Table 1. Results of PCM using different combinations of ligand descriptors and four protein field descriptors (polar, lipophilic, unstable and stable water fields).
| Ligand descriptors | Correlation (R2) | Predictability (Q2) | RMSEE a | RMSEPcv b | RMSEPtest c | R test 2 d |
| Random forest models | ||||||
| RDkit | 0.957 | 0.737 | 0.360 | 0.799 | 0.810 | 0.716 |
| MOE | 0.961 | 0.703 | 0.360 | 0.857 | 0.840 | 0.695 |
| 4-PFP | 0.928 | 0.566 | 0.480 | 1.025 | 0.990 | 0.569 |
| GRIND | 0.951 | 0.430 | 0.470 | 1.175 | 1.150 | 0.426 |
| RDkit e | 0.585 | 0.429 | 1.060 | 1.188 | 1.110 | 0.492 |
| Target only models f | 0.111 | 0.107 | 1.450 | 1.455 | 1.420 | 0.128 |
| ID based models g | 0.835 | 0.298 | 0.660 | 1.338 | 1.340 | 0.276 |
| Partial least squares regression models with cross-terms | ||||||
| RDkit | 0.671 | 0.588 | 0.884 | 1.024 | 1.007 | 0.557 |
| MOE | 0.504 | 0.433 | 1.085 | 1.194 | 1.129 | 0.439 |
| 4-PFP | 0.554 | 0.451 | 1.029 | 1.216 | 1.136 | 0.437 |
| GRIND | 0.311 | 0.264 | 1.278 | 1.348 | 1.285 | 0.273 |
| RDkit e | 0.349 | 0.300 | 1.243 | 1.295 | 1.226 | 0.338 |
| Target only models f | 0.103 | 0.100 | 1.458 | 1.461 | 1.428 | 0.113 |
| ID based models g | 0.000 | –0.001 | 45.282 | 45.307 | 43.439 | 0.000 |
| RDkit (no cross-terms) | 0.397 | 0.365 | 1.196 | 1.233 | 1.182 | 0.386 |
| RDKit (only cross-terms) h | 0.598 | 0.471 | 0.977 | 1.144 | 1.107 | 0.465 |
aRoot-mean-square error of estimation for observations in the training set.

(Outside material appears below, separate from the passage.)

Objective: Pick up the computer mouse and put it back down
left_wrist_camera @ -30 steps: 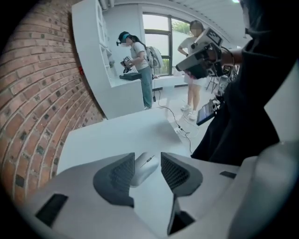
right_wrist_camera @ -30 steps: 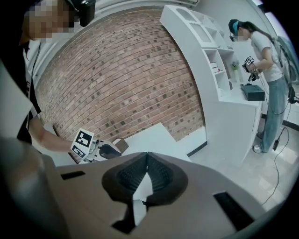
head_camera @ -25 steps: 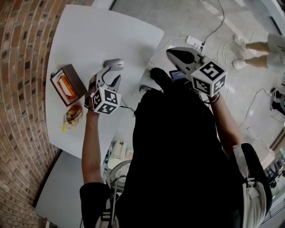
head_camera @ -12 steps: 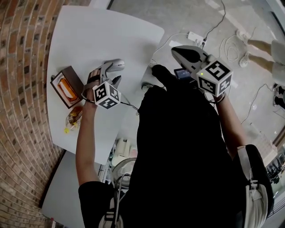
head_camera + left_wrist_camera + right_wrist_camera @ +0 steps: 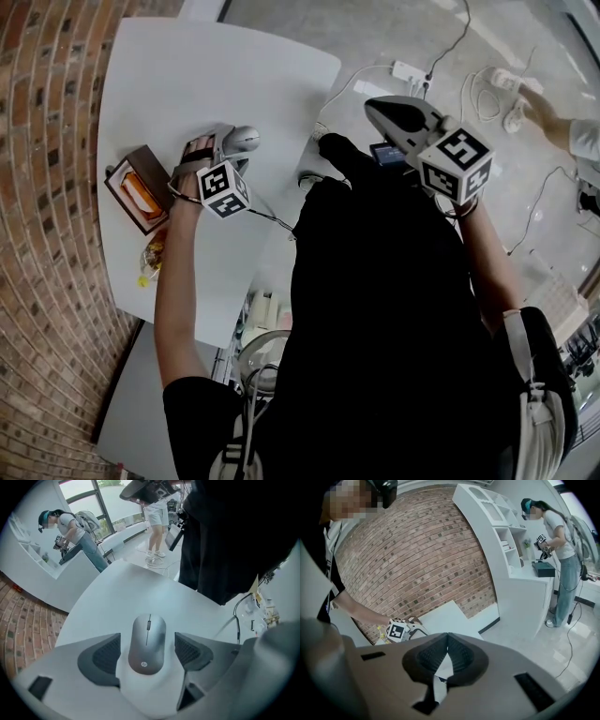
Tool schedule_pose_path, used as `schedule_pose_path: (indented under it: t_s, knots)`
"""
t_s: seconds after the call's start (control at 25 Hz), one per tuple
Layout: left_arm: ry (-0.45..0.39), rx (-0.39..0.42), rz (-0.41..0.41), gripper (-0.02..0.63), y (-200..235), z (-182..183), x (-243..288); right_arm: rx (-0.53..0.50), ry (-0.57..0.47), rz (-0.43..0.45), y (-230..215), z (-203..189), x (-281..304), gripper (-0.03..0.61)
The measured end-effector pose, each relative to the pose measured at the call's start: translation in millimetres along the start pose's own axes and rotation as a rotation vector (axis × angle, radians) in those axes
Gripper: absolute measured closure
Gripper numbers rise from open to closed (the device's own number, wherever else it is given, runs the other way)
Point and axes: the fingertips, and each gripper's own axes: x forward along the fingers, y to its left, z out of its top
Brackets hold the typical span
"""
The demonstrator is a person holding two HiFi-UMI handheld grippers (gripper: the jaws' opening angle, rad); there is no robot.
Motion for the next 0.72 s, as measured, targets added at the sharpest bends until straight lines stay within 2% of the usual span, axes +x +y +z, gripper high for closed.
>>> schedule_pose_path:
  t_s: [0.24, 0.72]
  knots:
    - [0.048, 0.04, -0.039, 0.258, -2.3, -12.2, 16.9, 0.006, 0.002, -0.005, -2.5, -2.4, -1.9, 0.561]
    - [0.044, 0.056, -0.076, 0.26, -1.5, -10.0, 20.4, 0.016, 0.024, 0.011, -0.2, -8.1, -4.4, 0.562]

bRoot-mean-square error of prediction resulting from 5-fold cross-validation.
cRoot-mean-square error of prediction calculated using the external test set.
dCorrelation between the observed and predicted values of the external test set.
eGlobal QSAR models.
fModels based on protein fields with exclusion of ligand descriptors.
gModels with CHEMBL ids of compounds and targets used as descriptors.
hModels based on cross-terms with exclusion of protein and ligand descriptors.